What are we looking for? It’s time to prioritize people and the planet over profits. Instead of greenlighting new climate crisis-fueling projects (like fracked gas wells, pipelines, and LNG terminals) and exporting coal around the world, forward-looking governments must look to accelerate a fair and equitable transition toward a net-zero economy.
If we want our record to match our rhetoric, we must immediately stop exporting coal to the rest of the world. And we must invest our dollars into real climate solutions, instead of false ones like fracked gas.
Help make it happen:
3. What will Canada’s new emissions reduction target be?
Some context: Canada is expected to announce its new emissions reduction target for 2035 by December 1st as part of its obligation under Canada’s Net-Zero Accountability Act and submit its (similar) Nationally Determined Contribution (NDC) before February 2025 as part of its obligation under the Paris Accord.
NDCs are commitments that countries make to reduce greenhouse gas emissions, as part of the Paris Agreement.
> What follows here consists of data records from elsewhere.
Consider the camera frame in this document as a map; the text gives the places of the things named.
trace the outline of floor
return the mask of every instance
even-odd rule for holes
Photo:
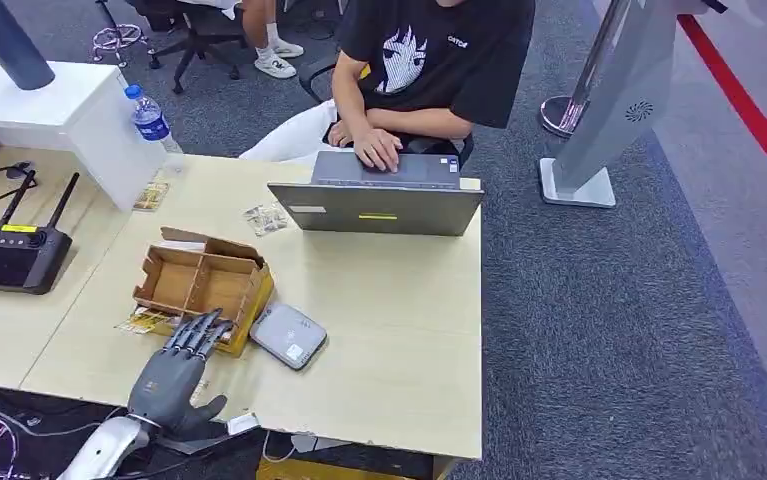
[[[6,3],[47,58],[85,61],[101,27],[92,8]],[[119,21],[141,22],[112,3]],[[307,61],[334,48],[308,38],[326,33],[308,22],[314,8],[337,18],[330,3],[299,2],[282,22],[287,38],[309,47]],[[727,14],[701,22],[767,115],[767,0],[726,3]],[[669,113],[610,168],[619,206],[553,207],[539,197],[535,162],[561,142],[535,112],[573,88],[605,4],[538,1],[510,126],[475,134],[467,173],[488,193],[484,459],[453,477],[767,479],[767,157],[682,33]],[[249,52],[226,51],[243,78],[196,61],[180,97],[170,93],[171,59],[150,71],[144,55],[128,54],[125,75],[166,109],[188,152],[235,156],[312,105],[297,83],[258,75]],[[255,464],[255,446],[242,451],[179,478],[231,478]],[[367,455],[378,468],[426,469],[426,459],[379,455]]]

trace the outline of dark cylinder
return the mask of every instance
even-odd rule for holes
[[[53,81],[53,70],[33,41],[0,0],[0,66],[22,90],[35,90]]]

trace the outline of yellow box
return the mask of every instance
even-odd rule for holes
[[[133,290],[133,299],[143,307],[172,315],[224,309],[221,319],[235,326],[229,342],[219,342],[216,348],[240,356],[251,325],[274,291],[274,278],[265,259],[250,245],[199,233],[163,227],[162,238],[203,243],[204,251],[150,247],[142,264],[147,277]],[[159,324],[153,333],[170,336],[174,328]]]
[[[411,480],[382,473],[363,472],[352,468],[334,467],[321,463],[286,460],[271,463],[259,461],[256,480]]]

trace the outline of laptop
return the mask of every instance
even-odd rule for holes
[[[459,190],[459,159],[455,155],[399,155],[398,171],[366,167],[353,152],[321,152],[312,172],[315,185],[415,187]]]
[[[401,157],[401,165],[408,156]],[[438,155],[433,157],[439,162]],[[268,188],[303,230],[446,237],[465,233],[484,195],[459,184],[426,188],[389,183],[400,186],[269,183]]]

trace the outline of white sneaker
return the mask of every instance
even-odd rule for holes
[[[304,54],[302,46],[289,43],[283,39],[277,40],[274,45],[271,45],[271,49],[280,58],[297,58]]]
[[[260,72],[267,75],[271,75],[274,78],[292,78],[297,75],[298,71],[291,63],[283,60],[277,55],[270,55],[265,58],[257,58],[253,62],[253,66]]]
Each country outlines specific goals, actions, and timelines for addressing the climate crisis, reflecting its national circumstances, resources, and capabilities. NDCs can include things like targets for reducing emissions, plans to enhance renewable energy investment, and efforts to support climate-resilient communities.
Canada’s new NDC provides a framework to demonstrate our commitment to achieving global climate goals, and also shows progress we’re making (or lack thereof). This transparency helps build trust and encourages collaboration among nations, as we ultimately contribute towards a collective goal of limiting global warming and mitigating the impacts of climate change. The emissions target that Canada sets in its NDC will be adopted as our national climate target for 2035.
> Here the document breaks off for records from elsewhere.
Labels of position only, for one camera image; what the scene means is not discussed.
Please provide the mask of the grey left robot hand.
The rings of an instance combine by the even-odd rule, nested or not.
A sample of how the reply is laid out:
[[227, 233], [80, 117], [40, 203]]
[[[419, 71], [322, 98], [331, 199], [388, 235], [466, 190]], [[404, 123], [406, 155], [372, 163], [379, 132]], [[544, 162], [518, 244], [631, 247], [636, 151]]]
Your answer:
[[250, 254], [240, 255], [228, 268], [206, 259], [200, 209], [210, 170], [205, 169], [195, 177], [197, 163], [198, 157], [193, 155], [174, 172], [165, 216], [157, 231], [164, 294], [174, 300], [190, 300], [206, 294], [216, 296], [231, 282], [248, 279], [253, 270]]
The (big) problem: Not only are Canada’s climate targets weaker than our fair share of emissions reductions to meet the goals of the Paris Agreement (capping global heating to well below 2°C), but Canada has consistently failed to meet these targets. Despite meagre progress and ambitious-sounding declarations, the government has not implemented sufficient measures to close the emissions gap; the 2023 federal progress report on climate action concludes that Canada will miss its 2030 target. In fact, another damning report from Canada’s Commissioner of the Environment and Sustainable Development highlighted 30 years of failure to meet targets and reduce greenhouse gas emissions. Publicizing more ambitious targets without a solid plan to meet existing ones is not enough: follow-through is essential.
Canada also has some of the highest emissions in the world. Despite a comparatively tiny population, Canada ranks in the top ten in the world for cumulative emissions, meaning that we are disproportionately responsible for the climate crisis. This is not only true now, but it has been true throughout history. Wealthy countries like Canada, that have emitted the most historically, have both the best means and a moral responsibility to reduce their emissions. We are more able than most to manage the cost of a fast but fair transition away from fossil fuels.
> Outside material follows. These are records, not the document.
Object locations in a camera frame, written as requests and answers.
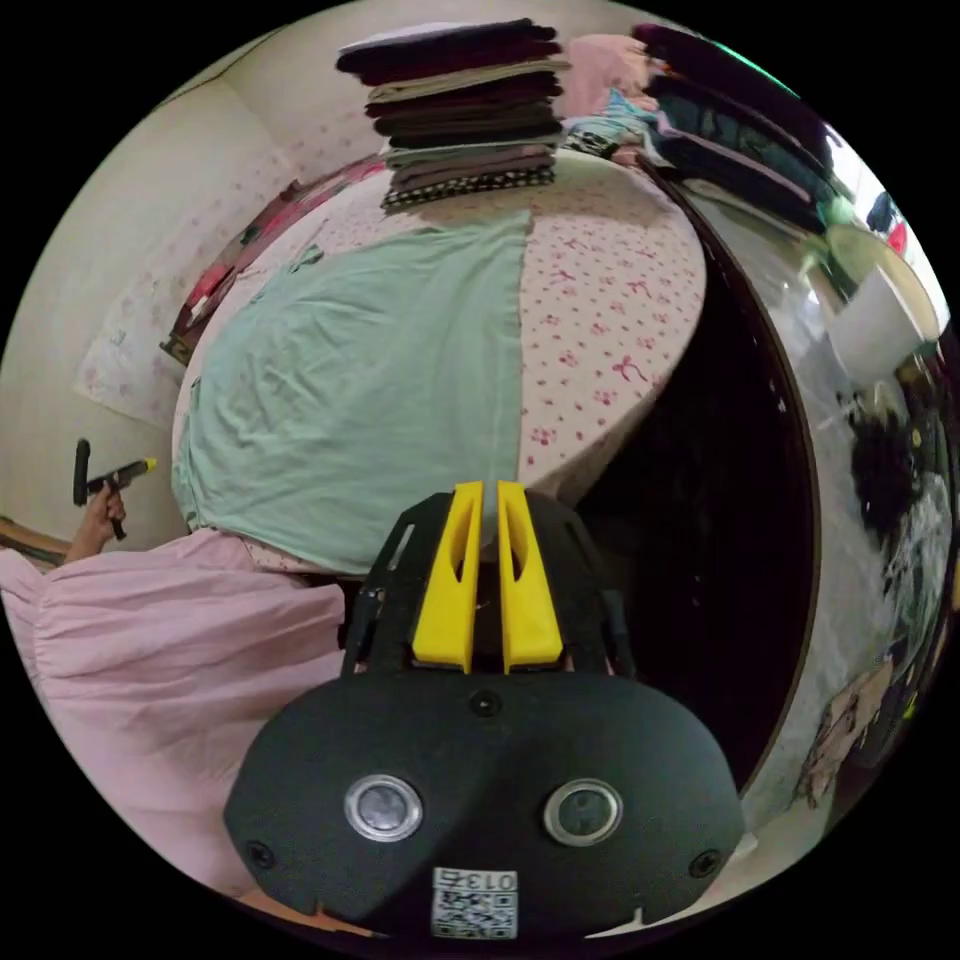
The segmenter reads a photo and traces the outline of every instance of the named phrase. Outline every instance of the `screw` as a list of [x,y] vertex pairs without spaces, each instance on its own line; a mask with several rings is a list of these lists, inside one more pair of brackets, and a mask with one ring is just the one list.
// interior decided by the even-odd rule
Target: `screw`
[[705,850],[690,864],[690,876],[695,880],[709,877],[720,865],[720,854],[716,850]]
[[269,870],[277,862],[273,851],[257,840],[247,844],[247,855],[261,870]]
[[478,717],[495,717],[503,704],[492,690],[478,690],[470,698],[470,709]]

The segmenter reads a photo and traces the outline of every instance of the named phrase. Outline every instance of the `pink dress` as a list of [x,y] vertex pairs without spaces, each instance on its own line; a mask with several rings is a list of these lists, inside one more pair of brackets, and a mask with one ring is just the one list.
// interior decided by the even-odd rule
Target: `pink dress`
[[194,880],[252,890],[223,807],[264,723],[339,674],[340,588],[258,572],[242,541],[201,530],[46,575],[0,551],[0,598],[38,697],[104,799]]

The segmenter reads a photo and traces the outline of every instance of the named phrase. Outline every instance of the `folded clothing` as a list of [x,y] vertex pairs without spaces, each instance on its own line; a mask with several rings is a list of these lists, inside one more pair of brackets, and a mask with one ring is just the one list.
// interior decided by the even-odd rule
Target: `folded clothing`
[[451,90],[463,90],[481,83],[489,83],[492,80],[519,77],[526,73],[542,73],[545,70],[558,73],[568,69],[569,66],[570,64],[566,60],[560,57],[552,57],[544,60],[525,60],[523,63],[507,63],[499,67],[457,70],[423,80],[401,80],[396,83],[382,84],[370,91],[369,100],[371,103],[396,103],[400,100],[415,100],[417,97],[447,93]]
[[677,130],[675,127],[670,125],[670,121],[667,119],[667,115],[665,113],[660,114],[657,122],[657,132],[667,139],[680,138],[691,143],[697,143],[705,150],[710,150],[719,156],[726,157],[733,163],[739,163],[745,169],[752,170],[754,173],[757,173],[762,177],[766,177],[768,180],[778,184],[785,190],[790,190],[802,202],[809,203],[811,200],[811,196],[806,190],[804,190],[802,187],[798,187],[786,177],[781,176],[776,170],[771,170],[762,163],[752,160],[750,157],[746,157],[742,153],[738,153],[736,150],[730,150],[728,147],[724,147],[722,144],[705,140],[703,137],[698,137],[692,133],[684,133],[682,130]]
[[[490,140],[490,134],[496,130],[480,130],[476,133],[451,133],[451,134],[427,134],[418,136],[391,137],[390,145],[392,147],[402,147],[407,150],[422,150],[429,147],[453,147],[466,145],[470,143],[484,143]],[[563,132],[558,120],[550,120],[545,123],[537,124],[531,127],[517,127],[514,130],[505,132],[502,137],[497,137],[499,143],[511,143],[514,141],[526,141],[533,137],[559,136]]]
[[475,163],[472,167],[459,170],[436,170],[420,173],[404,171],[402,175],[394,176],[390,183],[391,190],[417,190],[421,187],[432,187],[438,183],[446,183],[463,177],[482,177],[491,173],[511,173],[517,170],[534,170],[552,166],[553,156],[540,157],[509,157],[506,160],[493,160],[485,164]]
[[[677,73],[769,117],[824,167],[832,169],[823,120],[776,81],[725,53],[711,41],[680,30],[644,23],[634,27],[633,36],[647,45],[651,56],[667,61]],[[658,96],[655,87],[651,93]]]
[[788,223],[810,233],[822,235],[824,226],[816,206],[805,203],[792,190],[781,186],[737,160],[684,137],[664,137],[653,131],[651,137],[659,154],[688,177],[699,177],[729,190],[732,194],[768,210]]
[[[512,26],[516,23],[526,22],[510,20],[499,24],[499,26]],[[469,30],[473,27],[488,27],[488,21],[470,20],[468,22],[454,22],[450,20],[431,21],[429,23],[418,23],[412,27],[397,27],[396,30],[383,30],[380,33],[371,34],[363,40],[354,40],[353,43],[344,44],[337,50],[340,57],[347,54],[357,53],[358,51],[378,50],[380,48],[390,49],[398,44],[418,43],[422,40],[436,39],[450,33],[460,33],[463,30]]]
[[415,190],[391,190],[384,197],[385,209],[408,207],[432,200],[443,200],[470,193],[483,193],[489,190],[509,190],[515,187],[540,187],[553,183],[556,173],[552,164],[535,167],[531,170],[518,170],[506,173],[491,173],[475,177],[458,177],[443,183]]
[[543,60],[561,52],[559,43],[524,42],[505,46],[481,47],[446,57],[429,56],[418,58],[415,62],[398,64],[394,67],[378,63],[365,73],[358,75],[366,87],[378,87],[384,83],[396,83],[402,80],[424,80],[442,73],[455,70],[473,70],[481,67],[496,67],[504,63],[523,63],[525,60]]
[[818,193],[819,184],[829,185],[827,167],[776,123],[749,107],[687,77],[657,77],[652,89],[660,109],[678,129],[747,153],[810,193]]
[[540,150],[547,154],[555,150],[560,142],[560,137],[537,137],[531,140],[495,141],[493,143],[474,143],[464,144],[459,147],[429,147],[425,150],[407,150],[402,147],[394,147],[383,154],[383,160],[388,170],[406,170],[409,167],[416,167],[427,163],[458,163],[461,160],[467,161],[483,157],[489,154],[515,155],[522,152],[525,156],[531,154],[524,152],[529,150]]
[[475,173],[478,169],[486,171],[497,164],[497,169],[509,169],[509,164],[518,160],[538,159],[545,163],[553,156],[552,149],[543,144],[522,144],[518,147],[505,147],[502,150],[464,150],[457,151],[455,156],[441,160],[414,160],[414,162],[397,167],[393,175],[394,185],[405,183],[408,178],[420,177],[428,174],[442,173],[444,179],[451,177],[465,177]]
[[409,150],[406,147],[390,147],[381,154],[382,161],[389,170],[397,170],[414,163],[426,163],[447,159],[456,159],[469,156],[471,152],[485,153],[488,151],[515,150],[519,147],[543,146],[548,150],[556,148],[561,140],[559,134],[550,134],[546,137],[523,137],[517,140],[487,140],[483,143],[461,144],[459,146],[424,147],[418,150]]
[[501,80],[491,80],[489,83],[478,83],[464,90],[450,90],[446,93],[418,97],[413,101],[368,103],[366,114],[368,117],[377,118],[421,109],[476,107],[489,110],[501,104],[558,97],[561,93],[563,93],[563,87],[557,82],[557,75],[552,70],[541,70],[539,73],[527,73],[504,77]]
[[360,74],[381,67],[392,69],[428,57],[449,57],[470,53],[480,47],[495,48],[524,41],[548,42],[555,39],[552,27],[538,27],[529,18],[501,23],[448,24],[447,29],[409,31],[371,37],[366,44],[344,48],[337,59],[337,69],[343,73]]
[[486,111],[461,117],[436,117],[423,114],[418,118],[405,120],[380,119],[375,121],[374,129],[384,137],[445,137],[456,134],[489,133],[513,130],[529,130],[557,123],[550,104],[546,101],[518,105],[511,110],[498,113]]
[[389,136],[391,128],[404,124],[458,123],[464,120],[486,121],[493,117],[507,119],[542,109],[549,110],[550,116],[553,117],[553,108],[550,102],[542,97],[503,104],[496,111],[492,110],[489,104],[426,108],[420,106],[419,100],[407,100],[404,102],[404,106],[407,106],[408,109],[392,113],[388,117],[377,117],[373,123],[374,129],[382,132],[384,136]]
[[647,124],[656,122],[655,113],[634,106],[616,90],[610,90],[603,113],[578,117],[565,124],[567,140],[564,146],[594,152],[595,147],[603,145],[603,153],[597,154],[603,156],[608,150],[606,144],[622,146],[643,143],[647,136]]

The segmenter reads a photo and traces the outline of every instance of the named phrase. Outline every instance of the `pink fabric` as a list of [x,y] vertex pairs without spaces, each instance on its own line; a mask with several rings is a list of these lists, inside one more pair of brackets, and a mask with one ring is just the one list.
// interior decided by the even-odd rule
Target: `pink fabric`
[[188,876],[230,896],[253,889],[223,807],[264,723],[338,675],[339,587],[257,572],[239,539],[203,530],[45,576],[2,553],[0,596],[57,732],[104,799]]
[[560,101],[563,116],[603,113],[611,89],[646,109],[656,109],[656,101],[644,93],[650,75],[646,47],[639,40],[615,34],[577,37],[567,45],[567,59],[570,70],[563,78]]

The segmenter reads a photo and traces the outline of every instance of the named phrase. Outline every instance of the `label sticker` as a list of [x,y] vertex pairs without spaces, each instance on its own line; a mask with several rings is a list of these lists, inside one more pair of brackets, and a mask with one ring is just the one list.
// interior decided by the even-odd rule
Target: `label sticker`
[[435,937],[515,940],[516,870],[435,867],[430,927]]
But there’s more. The fossil fuels we export don’t count towards our national emissions. Despite Canada’s commitments to reducing emissions at home, Canada exports most of its crude oil and just under half of its fossil gas — with exported emissions rising a shocking 58 per cent from 2012 to 2023. The data show a stark contrast between Canada’s rhetoric as a climate leader and its record. In 2023 for the first time, CO2 emissions produced from Canada’s fossil fuel exports surpassed a billion tonnes, at 1,030 million tonnes, significantly eclipsing the country’s domestic emissions estimate of 702 million tonnes for the same year.
What are we looking for? We need to set ambitious targets and actually follow-through in meeting them. As one of the world’s highest emitters with significant historical responsibility, Canada must cut emissions domestically. We must also wind down our fossil fuel exports, which contribute massively to global emissions and overshadow our domestic emissions reductions. Addressing these issues is vital for Canada to shed its reputation as a “climate laggard” and play a responsible role on the global stage.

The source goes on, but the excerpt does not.